Found in 5 comments on Hacker News
DanBC · 2017-09-08 · Original thread
> What do you make of the claim that based on 5 photos they achieved a 90% success rate?

I'm reminded of Gerd Gigerenzer's book "Reckoning with risk". It's about medical testing, so forgive the language used:

> A condition exists. There is a test for that condition. The test is good, but not perfect. If someone has the condition there is a 90% chance they'll return positive. If someone does not have the condition there is a 1% chance they'll return positive. About 1% of the population have the condition. Bob has the test, and it comes back positive. What's the probability Bob has the condition?

Most people, even doctors who give these types of tests, get this wrong. The answer is about 50%, but most people put it much higher at 99% or 90%.

I think the Guardian reporting is irresponsible because the general public do not understand percentages, and any reporter using percentages is misleading (albeit inadvertantly) the public.

Here's a link to the book: https://www.amazon.co.uk/Reckoning-Risk-Learning-Live-Uncert...

DanBC · 2015-12-15 · Original thread
No one in the general population can do that calculation. Try it, go and talk to people.

Or read Gerd Gigerenzer's book Reckoning with Risk http://www.amazon.com/Reckoning-Risk-Learning-Live-Uncertain...

https://plus.maths.org/content/reckoning-risk

And, as Temporal says, without knowing the base rate (am I raising my risk from 1 in 100,000 or from 1 in 1,000?) it provides very little useful information.

DanBC · 2015-08-07 · Original thread
Most people have no idea how to use percentages. Most of the population has no hope of understanding what's actually going on with this article.

That becomes scary when you're talking to a doctor about a test that returned a positive result. Does that doctor know how likely it is you actually have what you tested positive for? Are you going to get treatment for this thing?

Gerd Gigerenzer has a nice book about this: http://www.amazon.com/Reckoning-Risk-Learning-Live-Uncertain...

Here's one example about breast cancer testing: http://imgur.com/zO4zkl4

DanBC · 2013-11-25 · Original thread
> From a $100 test? I hope not

Look at Morgellon's; Mercury Chelation; Anti-vaccination; etc etc etc.

There are very many people willing to sell tests, and very many people happy to sell quack cures based on those tests. (I'm not saying that 23andMe are quacks!)

> "Man, is there anything worse than being told you have something terrible wrong with you, living with that, then finding out it was a false alarm". Uhm, yeah. How about finding out it wasn't?

That's happened to a few people.
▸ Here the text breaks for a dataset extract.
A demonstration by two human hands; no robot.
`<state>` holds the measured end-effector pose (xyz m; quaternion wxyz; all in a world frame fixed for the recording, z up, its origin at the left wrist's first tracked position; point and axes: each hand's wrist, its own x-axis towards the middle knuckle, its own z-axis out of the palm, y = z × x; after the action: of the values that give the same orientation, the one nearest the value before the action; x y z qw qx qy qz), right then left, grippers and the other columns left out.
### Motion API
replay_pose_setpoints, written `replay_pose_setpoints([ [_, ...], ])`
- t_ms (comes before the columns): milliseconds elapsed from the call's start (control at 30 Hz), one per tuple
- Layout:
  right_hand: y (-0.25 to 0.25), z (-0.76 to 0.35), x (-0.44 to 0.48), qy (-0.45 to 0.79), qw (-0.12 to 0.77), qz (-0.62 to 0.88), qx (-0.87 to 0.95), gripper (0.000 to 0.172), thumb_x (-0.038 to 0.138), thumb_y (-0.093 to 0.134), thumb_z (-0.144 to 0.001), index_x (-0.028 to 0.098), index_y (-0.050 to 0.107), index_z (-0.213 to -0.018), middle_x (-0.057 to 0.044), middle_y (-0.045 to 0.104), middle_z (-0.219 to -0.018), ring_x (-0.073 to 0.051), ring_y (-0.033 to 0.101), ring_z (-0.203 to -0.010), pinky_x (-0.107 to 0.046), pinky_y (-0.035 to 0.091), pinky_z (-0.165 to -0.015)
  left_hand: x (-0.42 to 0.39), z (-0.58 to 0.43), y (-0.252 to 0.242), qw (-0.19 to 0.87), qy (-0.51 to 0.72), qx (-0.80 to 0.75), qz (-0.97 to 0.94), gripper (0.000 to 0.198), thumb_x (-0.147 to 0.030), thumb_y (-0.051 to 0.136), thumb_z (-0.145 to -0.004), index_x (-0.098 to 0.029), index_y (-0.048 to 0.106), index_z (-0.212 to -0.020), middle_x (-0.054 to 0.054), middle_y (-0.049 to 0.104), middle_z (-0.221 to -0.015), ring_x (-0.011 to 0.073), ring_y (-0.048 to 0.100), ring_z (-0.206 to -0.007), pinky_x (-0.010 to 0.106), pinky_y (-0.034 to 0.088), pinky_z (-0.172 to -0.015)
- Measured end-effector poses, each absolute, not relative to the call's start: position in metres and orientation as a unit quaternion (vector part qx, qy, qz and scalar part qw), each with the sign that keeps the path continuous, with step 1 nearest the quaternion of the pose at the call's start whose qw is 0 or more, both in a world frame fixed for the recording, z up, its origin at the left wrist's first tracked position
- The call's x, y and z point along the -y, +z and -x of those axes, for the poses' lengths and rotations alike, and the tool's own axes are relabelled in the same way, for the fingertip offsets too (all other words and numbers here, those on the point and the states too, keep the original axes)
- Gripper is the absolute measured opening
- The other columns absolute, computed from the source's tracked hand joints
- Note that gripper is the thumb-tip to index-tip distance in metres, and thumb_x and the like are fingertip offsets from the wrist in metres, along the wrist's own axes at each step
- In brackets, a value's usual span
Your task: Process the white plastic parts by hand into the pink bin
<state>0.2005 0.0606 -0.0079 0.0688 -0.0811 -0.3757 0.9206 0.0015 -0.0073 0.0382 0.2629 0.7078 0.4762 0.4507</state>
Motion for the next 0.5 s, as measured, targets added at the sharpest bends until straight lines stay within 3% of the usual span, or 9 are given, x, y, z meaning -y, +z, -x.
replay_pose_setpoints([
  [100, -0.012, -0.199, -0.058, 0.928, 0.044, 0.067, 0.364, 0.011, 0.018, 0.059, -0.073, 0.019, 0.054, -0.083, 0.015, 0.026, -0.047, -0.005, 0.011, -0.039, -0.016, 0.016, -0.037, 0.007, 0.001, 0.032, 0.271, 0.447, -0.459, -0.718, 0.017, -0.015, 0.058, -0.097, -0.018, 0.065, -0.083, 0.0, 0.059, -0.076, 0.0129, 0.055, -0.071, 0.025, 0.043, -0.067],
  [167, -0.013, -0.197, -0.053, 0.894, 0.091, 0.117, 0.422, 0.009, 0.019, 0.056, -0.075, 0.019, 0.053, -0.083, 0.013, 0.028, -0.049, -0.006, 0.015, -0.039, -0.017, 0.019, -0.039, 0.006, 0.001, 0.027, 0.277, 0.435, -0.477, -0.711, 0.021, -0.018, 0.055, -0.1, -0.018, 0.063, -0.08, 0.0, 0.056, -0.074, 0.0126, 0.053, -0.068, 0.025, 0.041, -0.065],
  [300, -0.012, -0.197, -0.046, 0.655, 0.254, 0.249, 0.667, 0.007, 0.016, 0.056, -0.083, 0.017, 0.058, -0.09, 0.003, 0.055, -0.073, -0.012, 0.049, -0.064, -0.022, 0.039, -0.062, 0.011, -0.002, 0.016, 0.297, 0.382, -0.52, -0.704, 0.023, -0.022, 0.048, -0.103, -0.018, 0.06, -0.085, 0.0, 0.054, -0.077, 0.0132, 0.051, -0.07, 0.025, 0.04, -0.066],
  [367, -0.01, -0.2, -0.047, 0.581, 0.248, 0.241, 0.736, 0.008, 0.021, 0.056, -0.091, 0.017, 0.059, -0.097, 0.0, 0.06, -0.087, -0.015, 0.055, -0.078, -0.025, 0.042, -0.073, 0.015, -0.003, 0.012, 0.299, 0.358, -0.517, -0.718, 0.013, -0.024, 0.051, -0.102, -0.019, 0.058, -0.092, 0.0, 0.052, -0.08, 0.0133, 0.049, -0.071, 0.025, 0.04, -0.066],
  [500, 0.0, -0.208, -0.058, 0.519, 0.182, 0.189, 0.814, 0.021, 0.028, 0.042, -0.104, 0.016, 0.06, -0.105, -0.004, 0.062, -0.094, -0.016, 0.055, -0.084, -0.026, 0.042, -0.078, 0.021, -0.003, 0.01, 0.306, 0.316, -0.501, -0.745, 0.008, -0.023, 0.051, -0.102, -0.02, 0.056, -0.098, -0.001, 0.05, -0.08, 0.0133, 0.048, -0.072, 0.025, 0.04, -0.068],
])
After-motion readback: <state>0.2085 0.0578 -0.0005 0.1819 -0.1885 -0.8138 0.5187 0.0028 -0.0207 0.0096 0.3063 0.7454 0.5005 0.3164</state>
You get told you're HIV+ (in the late 90s, when this means it's a death sentence.) You lose your job (because people are arseholes), you stop showing your 8 year old son affection (because you're scared of the infection), you have unprotected sex with people with HIV (you're already +, so what does it matter?) and then you get told that there was a mistake with the original test and you're actually negative.

http://www.amazon.com/Reckoning-Risk-Learning-Live-Uncertain...
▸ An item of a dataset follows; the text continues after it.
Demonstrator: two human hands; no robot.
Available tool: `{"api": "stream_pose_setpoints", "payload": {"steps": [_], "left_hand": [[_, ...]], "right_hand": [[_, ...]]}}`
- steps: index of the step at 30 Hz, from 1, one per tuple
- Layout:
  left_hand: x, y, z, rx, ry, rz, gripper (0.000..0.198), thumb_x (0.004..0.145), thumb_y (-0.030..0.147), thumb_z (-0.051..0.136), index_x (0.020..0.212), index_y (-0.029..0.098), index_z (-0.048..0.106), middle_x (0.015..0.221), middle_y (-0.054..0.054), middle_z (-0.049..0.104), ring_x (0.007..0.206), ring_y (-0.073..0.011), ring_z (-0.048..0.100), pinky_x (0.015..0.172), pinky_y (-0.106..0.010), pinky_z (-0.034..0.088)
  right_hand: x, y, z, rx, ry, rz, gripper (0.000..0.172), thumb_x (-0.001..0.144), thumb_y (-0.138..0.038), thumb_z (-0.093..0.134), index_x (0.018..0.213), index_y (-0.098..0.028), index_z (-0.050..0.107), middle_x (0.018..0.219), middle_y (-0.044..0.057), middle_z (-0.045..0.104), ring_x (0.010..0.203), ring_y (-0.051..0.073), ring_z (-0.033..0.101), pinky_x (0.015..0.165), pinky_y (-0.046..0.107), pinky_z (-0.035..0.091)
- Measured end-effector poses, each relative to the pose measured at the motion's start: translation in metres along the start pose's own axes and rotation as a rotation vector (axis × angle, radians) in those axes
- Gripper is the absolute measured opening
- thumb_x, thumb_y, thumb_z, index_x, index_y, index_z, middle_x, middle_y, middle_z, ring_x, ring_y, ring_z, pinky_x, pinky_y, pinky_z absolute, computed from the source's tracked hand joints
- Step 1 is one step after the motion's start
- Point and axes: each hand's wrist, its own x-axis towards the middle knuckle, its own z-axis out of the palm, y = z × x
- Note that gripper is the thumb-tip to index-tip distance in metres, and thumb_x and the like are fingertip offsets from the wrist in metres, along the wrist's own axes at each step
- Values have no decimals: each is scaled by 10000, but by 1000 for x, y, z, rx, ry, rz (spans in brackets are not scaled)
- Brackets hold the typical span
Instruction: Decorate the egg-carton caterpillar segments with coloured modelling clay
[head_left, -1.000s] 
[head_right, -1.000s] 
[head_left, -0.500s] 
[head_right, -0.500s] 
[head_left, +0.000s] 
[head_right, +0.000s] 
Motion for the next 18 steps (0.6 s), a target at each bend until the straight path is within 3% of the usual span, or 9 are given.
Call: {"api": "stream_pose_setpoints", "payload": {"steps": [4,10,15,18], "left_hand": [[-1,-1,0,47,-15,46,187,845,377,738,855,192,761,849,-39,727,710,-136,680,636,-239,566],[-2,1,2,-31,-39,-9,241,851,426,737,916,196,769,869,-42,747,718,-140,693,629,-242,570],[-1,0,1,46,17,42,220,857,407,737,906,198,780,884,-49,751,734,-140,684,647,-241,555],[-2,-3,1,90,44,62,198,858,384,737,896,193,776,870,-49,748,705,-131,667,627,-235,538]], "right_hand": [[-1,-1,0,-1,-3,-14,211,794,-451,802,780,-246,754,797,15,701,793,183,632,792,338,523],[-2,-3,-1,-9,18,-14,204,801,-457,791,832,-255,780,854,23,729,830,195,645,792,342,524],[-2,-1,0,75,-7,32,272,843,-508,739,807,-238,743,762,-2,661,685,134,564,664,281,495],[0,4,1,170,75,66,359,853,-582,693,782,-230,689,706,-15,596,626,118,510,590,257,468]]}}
DanBC · 2013-06-20 · Original thread
An excellent post by Schneier.

> The problem isn't just that such a system is wrong, it's that the mathematics of testing makes this sort of thing pretty ineffective in practice. It's called the "base rate fallacy." Suppose you have a test that's 90% accurate in identifying both sociopaths and non-sociopaths. If you assume that 4% of people are sociopaths, then the chance of someone who tests positive actually being a sociopath is 26%. (For every thousand people tested, 90% of the 40 sociopaths will test positive, but so will 10% of the 960 non-sociopaths.) You have postulate a test with an amazing 99% accuracy -- only a 1% false positive rate -- even to have an 80% chance of someone testing positive actually being a sociopath.

Interestingly here he uses percentages to describe base rates and risk. Gerd Gigerenzer has a nice book, Reckoning with Risk, where he explains with many examples the problems of this approach. Gerd asks people to use real numbers instead, which are much easier to understand for most people.
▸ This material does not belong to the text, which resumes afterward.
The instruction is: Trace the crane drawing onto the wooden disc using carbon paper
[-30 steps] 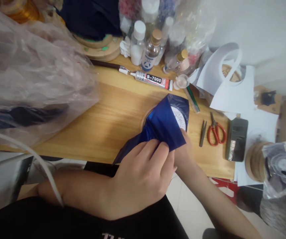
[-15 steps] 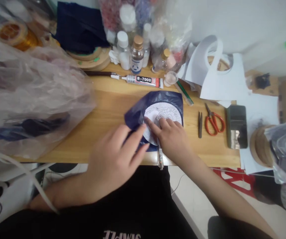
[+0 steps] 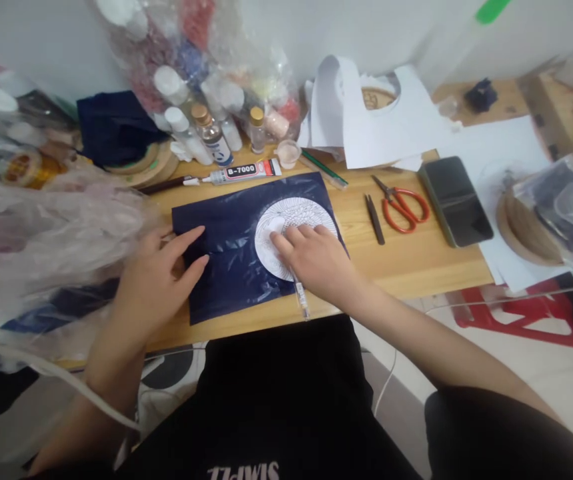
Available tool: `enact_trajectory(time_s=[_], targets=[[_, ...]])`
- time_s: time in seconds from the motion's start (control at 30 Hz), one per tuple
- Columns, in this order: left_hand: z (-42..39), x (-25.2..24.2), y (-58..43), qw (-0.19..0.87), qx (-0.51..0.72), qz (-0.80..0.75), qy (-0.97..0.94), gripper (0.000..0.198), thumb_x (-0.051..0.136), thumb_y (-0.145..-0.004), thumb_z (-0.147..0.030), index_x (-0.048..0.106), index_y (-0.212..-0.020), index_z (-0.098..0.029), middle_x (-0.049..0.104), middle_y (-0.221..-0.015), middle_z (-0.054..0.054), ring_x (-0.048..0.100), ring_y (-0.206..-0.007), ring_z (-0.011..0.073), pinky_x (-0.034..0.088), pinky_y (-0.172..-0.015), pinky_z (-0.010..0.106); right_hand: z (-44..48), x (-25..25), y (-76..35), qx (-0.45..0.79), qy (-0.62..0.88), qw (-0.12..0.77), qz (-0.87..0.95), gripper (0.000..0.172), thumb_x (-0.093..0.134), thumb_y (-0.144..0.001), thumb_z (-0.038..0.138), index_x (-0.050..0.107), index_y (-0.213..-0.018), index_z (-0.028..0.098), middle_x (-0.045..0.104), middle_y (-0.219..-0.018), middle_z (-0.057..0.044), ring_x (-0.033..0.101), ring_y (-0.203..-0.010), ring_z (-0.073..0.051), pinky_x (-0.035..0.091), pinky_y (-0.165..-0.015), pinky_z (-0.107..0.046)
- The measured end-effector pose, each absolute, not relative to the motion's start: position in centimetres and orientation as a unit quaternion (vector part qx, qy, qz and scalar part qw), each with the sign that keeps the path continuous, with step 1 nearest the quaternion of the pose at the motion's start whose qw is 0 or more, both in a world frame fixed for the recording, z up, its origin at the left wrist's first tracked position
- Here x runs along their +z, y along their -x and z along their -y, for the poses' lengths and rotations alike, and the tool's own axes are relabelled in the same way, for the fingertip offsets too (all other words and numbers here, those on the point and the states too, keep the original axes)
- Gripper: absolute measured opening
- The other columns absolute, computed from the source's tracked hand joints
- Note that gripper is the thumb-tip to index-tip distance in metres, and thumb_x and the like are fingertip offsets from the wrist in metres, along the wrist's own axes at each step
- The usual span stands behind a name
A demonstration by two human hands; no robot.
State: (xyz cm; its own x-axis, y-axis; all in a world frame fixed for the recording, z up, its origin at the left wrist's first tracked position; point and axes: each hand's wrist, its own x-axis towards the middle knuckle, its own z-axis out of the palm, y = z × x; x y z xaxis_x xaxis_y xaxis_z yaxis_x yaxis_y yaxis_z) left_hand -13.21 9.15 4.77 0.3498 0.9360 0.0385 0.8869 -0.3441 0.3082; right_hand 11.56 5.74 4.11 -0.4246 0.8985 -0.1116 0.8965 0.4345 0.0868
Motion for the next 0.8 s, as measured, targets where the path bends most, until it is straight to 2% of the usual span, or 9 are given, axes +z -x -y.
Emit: enact_trajectory(time_s=[0.07, 0.13, 0.23, 0.4, 0.57, 0.8], targets=[[-9.1, 5.1, 12.7, 0.072, 0.095, -0.559, -0.820, 0.041, 0.058, -0.089, -0.033, 0.059, -0.129, -0.023, 0.043, -0.141, 0.018, 0.050, -0.126, 0.0402, 0.049, -0.095, 0.056, -5.7, 3.9, -11.6, 0.012, -0.531, 0.057, -0.845, 0.034, 0.035, -0.098, 0.031, 0.052, -0.124, 0.018, 0.065, -0.097, -0.007, 0.054, -0.085, -0.020, 0.025, -0.069, -0.032], [-9.2, 5.6, 11.7, 0.043, 0.081, -0.542, -0.835, 0.040, 0.056, -0.089, -0.030, 0.058, -0.128, -0.021, 0.037, -0.147, 0.019, 0.043, -0.132, 0.0419, 0.045, -0.100, 0.058, -5.7, 3.7, -11.7, 0.018, -0.529, 0.043, -0.847, 0.033, 0.037, -0.097, 0.031, 0.053, -0.123, 0.018, 0.066, -0.095, -0.008, 0.054, -0.083, -0.020, 0.023, -0.068, -0.033], [-10.0, 6.1, 9.8, 0.036, 0.074, -0.472, -0.878, 0.037, 0.054, -0.091, -0.025, 0.059, -0.126, -0.017, 0.040, -0.147, 0.018, 0.043, -0.133, 0.0377, 0.041, -0.106, 0.056, -5.7, 3.5, -11.9, 0.026, -0.525, 0.020, -0.851, 0.032, 0.038, -0.097, 0.031, 0.056, -0.120, 0.017, 0.066, -0.093, -0.008, 0.053, -0.081, -0.020, 0.022, -0.067, -0.033], [-12.5, 5.1, 7.8, 0.116, 0.072, -0.348, -0.928, 0.038, 0.048, -0.093, -0.022, 0.056, -0.130, -0.013, 0.042, -0.148, 0.015, 0.042, -0.136, 0.0294, 0.037, -0.113, 0.046, -5.6, 3.0, -12.2, 0.037, -0.518, -0.024, -0.854, 0.032, 0.036, -0.098, 0.031, 0.057, -0.118, 0.017, 0.065, -0.091, -0.007, 0.051, -0.082, -0.020, 0.023, -0.071, -0.032], [-13.2, 3.2, 8.1, 0.154, 0.065, -0.340, -0.925, 0.046, 0.053, -0.091, -0.023, 0.051, -0.135, -0.012, 0.041, -0.149, 0.016, 0.039, -0.139, 0.0293, 0.033, -0.115, 0.048, -5.6, 2.5, -12.4, 0.038, -0.521, -0.056, -0.851, 0.031, 0.038, -0.097, 0.032, 0.056, -0.118, 0.018, 0.064, -0.089, -0.007, 0.050, -0.083, -0.020, 0.023, -0.072, -0.032], [-12.8, 2.6, 8.7, 0.171, 0.078, -0.343, -0.920, 0.047, 0.049, -0.093, -0.026, 0.048, -0.138, -0.014, 0.043, -0.148, 0.015, 0.039, -0.139, 0.0279, 0.033, -0.115, 0.049, -5.6, 2.4, -12.7, 0.028, -0.519, -0.066, -0.852, 0.034, 0.034, -0.098, 0.034, 0.057, -0.117, 0.018, 0.063, -0.088, -0.007, 0.049, -0.083, -0.020, 0.025, -0.073, -0.032]])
Thus, Schneier's example becomes:

> Out of 1,000 people about 40 of will be sociopaths. You have a test that will tell you if someone is, or is not, a sociopath. The test will be correct 9 times out of 10. Bob has taken the test, and has been identified as a possible sociopath. The chance that Bob is actually a sociopath are actually about 1 in 4. This is because the test will tell you that 36 of the 40 sociopaths are sociopaths, but it will also incorrectly tell you that 96 non-sociopaths are sociopaths.

My writing is lousy, and other people will be able to clean this up, but even with my poor writing style it's easier for most people to follow and understand than the percentages.

This is alarmingly important when you're making a health decision - "Should I remove my breasts to reduce my risk of breast cancer?" for example.

(http://www.amazon.com/Reckoning-Risk-Learning-Live-Uncertain...)

EDIT: I use "sociopath" because it's in the source article. I agree with NNQ that it's very troubling to bandy around diagnostic labels like this, and deem people to be dangerous, just because of a tentative probabilistic diagnosis.